Ahmed Imtiaz, Galoppo Travis, Hu Xia, Ding Yu
IEEE Trans Pattern Anal Mach Intell. 2022 Aug;44(8):4110-4124. doi: 10.1109/TPAMI.2021.3066111. Epub 2022 Jul 1.
Dimensionality reduction is a crucial first step for many unsupervised learning tasks including anomaly detection and clustering. Autoencoder is a popular mechanism to accomplish dimensionality reduction. In order to make dimensionality reduction effective for high-dimensional data embedding nonlinear low-dimensional manifold, it is understood that some sort of geodesic distance metric should be used to discriminate the data samples. Inspired by the success of geodesic distance approximators such as ISOMAP, we propose to use a minimum spanning tree (MST), a graph-based algorithm, to approximate the local neighborhood structure and generate structure-preserving distances among data points. We use this MST-based distance metric to replace the euclidean distance metric in the embedding function of autoencoders and develop a new graph regularized autoencoder, which outperforms a wide range of alternative methods over 20 benchmark anomaly detection datasets. We further incorporate the MST regularizer into two generative adversarial networks and find that using the MST regularizer improves the performance of anomaly detection substantially for both generative adversarial networks.
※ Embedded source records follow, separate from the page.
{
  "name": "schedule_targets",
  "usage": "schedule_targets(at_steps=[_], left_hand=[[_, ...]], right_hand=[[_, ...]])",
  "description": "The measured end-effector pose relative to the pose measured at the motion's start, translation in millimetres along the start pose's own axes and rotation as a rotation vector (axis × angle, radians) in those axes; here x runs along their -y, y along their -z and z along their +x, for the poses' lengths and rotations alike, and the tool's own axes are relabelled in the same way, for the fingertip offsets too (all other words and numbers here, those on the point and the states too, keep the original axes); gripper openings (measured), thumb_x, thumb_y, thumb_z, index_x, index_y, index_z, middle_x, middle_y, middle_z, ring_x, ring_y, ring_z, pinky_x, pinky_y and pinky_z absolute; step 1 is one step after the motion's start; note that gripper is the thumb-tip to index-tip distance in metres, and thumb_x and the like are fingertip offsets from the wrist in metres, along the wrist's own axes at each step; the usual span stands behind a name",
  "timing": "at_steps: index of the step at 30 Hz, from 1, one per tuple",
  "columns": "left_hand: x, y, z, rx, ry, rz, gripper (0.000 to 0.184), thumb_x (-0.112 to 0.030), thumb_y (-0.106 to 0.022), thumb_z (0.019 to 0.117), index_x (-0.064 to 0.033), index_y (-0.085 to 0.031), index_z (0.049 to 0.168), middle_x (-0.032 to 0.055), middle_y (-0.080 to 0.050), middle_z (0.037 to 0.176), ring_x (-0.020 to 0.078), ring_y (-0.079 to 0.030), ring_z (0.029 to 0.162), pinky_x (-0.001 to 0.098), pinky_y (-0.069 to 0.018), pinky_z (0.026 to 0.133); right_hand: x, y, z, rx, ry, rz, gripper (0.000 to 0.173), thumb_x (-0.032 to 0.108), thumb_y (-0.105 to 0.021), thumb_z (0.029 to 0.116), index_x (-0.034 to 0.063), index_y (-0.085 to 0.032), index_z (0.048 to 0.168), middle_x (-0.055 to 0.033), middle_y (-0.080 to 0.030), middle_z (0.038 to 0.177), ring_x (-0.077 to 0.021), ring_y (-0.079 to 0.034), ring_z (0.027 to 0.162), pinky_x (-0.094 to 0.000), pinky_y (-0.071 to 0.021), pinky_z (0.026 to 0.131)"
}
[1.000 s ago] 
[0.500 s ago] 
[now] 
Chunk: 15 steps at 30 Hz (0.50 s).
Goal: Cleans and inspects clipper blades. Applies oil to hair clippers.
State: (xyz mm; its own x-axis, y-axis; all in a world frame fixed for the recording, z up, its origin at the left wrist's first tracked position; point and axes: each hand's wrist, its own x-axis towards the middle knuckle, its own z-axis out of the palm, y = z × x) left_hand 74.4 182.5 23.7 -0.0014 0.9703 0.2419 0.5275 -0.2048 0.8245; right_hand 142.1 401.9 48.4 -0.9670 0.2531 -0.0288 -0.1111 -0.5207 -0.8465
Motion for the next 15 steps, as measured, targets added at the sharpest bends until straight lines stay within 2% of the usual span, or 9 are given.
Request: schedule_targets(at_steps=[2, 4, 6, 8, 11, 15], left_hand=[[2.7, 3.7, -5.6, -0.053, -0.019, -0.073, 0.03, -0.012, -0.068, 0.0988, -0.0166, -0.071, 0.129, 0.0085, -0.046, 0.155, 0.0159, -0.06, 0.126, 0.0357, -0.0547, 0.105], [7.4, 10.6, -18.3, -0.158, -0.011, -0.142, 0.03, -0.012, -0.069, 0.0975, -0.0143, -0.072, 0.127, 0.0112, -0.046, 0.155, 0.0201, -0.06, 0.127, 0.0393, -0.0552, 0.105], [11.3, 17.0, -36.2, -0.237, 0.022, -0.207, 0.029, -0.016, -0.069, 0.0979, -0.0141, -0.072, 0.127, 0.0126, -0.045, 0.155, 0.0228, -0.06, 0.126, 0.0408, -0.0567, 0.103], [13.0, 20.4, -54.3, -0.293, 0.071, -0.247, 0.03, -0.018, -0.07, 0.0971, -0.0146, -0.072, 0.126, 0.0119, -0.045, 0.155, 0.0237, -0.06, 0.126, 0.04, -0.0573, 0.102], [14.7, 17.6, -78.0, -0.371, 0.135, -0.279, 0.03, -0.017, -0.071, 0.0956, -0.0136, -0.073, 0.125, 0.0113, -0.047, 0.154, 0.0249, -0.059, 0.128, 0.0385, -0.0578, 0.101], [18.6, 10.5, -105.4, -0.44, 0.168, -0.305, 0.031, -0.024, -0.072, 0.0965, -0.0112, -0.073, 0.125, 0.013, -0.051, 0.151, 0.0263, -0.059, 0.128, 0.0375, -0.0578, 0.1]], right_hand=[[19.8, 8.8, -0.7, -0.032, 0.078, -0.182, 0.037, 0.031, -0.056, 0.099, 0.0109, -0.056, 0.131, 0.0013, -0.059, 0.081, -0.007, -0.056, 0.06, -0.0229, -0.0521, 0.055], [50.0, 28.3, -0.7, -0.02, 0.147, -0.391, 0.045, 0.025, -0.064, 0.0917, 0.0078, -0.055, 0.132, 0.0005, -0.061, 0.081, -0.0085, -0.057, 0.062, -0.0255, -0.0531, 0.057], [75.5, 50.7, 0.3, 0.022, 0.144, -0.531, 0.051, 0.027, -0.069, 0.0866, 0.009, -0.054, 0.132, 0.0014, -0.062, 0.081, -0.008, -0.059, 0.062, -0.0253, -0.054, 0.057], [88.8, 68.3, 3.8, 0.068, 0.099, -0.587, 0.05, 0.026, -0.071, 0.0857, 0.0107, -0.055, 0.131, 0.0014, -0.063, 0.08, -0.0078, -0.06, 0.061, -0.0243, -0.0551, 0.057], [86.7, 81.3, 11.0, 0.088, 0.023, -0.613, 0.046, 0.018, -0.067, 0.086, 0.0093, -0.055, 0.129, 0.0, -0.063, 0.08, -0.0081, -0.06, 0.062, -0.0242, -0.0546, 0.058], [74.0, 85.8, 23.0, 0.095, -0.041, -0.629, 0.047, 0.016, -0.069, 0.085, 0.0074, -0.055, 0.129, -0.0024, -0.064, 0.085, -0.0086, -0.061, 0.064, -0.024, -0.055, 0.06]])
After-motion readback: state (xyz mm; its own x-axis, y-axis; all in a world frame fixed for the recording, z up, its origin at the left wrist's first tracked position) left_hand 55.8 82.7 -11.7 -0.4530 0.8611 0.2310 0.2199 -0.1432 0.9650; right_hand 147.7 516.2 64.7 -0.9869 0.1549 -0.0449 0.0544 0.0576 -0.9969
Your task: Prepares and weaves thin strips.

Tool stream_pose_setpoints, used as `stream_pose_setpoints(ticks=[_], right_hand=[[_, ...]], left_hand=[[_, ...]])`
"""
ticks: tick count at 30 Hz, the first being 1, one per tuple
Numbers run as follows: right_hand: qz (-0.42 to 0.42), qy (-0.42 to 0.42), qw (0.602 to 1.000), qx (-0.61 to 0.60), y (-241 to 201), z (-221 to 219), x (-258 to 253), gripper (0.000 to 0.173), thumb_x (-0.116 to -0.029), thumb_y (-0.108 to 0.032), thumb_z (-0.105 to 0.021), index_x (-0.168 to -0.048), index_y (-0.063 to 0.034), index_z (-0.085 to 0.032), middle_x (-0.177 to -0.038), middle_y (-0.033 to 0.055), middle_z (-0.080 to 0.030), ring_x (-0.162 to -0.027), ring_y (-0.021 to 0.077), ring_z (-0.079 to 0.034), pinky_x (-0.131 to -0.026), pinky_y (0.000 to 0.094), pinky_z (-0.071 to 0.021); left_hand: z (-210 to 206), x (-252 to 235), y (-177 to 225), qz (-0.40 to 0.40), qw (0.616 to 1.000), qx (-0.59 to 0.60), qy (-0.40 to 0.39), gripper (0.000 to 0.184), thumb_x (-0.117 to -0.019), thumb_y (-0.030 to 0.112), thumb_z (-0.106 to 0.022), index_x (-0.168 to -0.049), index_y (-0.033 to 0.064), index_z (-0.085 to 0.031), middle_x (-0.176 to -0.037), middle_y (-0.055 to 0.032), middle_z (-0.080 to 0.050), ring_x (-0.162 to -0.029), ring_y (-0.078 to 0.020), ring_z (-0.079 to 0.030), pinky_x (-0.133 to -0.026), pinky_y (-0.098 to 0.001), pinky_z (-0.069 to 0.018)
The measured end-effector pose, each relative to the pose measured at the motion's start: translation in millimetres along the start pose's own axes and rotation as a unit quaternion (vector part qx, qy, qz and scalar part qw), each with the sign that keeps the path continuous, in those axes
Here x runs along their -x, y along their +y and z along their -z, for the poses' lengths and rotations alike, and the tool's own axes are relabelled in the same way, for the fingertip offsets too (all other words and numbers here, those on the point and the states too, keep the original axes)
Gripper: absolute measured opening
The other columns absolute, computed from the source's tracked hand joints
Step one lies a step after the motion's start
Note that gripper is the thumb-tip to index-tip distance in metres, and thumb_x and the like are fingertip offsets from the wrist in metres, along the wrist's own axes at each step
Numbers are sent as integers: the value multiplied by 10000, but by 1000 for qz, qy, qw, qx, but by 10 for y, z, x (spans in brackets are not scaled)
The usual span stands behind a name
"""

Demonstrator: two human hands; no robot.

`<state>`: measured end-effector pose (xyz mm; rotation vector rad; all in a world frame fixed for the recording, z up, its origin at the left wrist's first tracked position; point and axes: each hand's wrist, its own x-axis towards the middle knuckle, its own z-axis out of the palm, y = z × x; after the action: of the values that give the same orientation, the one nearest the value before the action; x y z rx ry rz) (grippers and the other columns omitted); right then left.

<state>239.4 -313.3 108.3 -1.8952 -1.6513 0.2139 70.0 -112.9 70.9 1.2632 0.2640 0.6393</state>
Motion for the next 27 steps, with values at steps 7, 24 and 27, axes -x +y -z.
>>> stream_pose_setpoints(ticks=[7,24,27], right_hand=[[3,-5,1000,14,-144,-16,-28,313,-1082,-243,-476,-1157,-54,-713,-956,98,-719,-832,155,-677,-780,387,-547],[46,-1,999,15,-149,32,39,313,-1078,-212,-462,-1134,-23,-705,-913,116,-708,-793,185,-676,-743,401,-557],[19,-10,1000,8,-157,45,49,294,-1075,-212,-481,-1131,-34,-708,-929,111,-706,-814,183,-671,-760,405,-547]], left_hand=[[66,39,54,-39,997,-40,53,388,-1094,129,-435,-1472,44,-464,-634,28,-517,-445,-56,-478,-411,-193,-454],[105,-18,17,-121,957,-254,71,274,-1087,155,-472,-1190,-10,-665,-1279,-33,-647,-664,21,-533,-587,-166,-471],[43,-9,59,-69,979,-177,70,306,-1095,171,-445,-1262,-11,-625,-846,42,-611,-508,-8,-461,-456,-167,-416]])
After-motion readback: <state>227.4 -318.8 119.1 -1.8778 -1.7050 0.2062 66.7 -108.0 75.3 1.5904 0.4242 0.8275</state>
We also test our MST regularized autoencoder on two datasets in a clustering application and witness its superior performance as well.
降维是许多无监督学习任务(包括异常检测和聚类)的关键第一步。自动编码器是实现降维的一种流行机制。为了使降维对于嵌入非线性低维流形的高维数据有效,人们知道应该使用某种测地距离度量来区分数据样本。受诸如等距映射(ISOMAP)等测地距离近似器成功的启发,我们建议使用最小生成树(MST),一种基于图的算法,来近似局部邻域结构并生成数据点之间的保结构距离。我们使用这种基于MST的距离度量来替换自动编码器嵌入函数中的欧几里得距离度量,并开发了一种新的图正则化自动编码器,在20个基准异常检测数据集上,它优于多种替代方法。我们进一步将MST正则化器纳入两个生成对抗网络,发现使用MST正则化器对于这两个生成对抗网络的异常检测性能都有显著提升。我们还在聚类应用中的两个数据集上测试了我们的MST正则化自动编码器,也见证了它的卓越性能。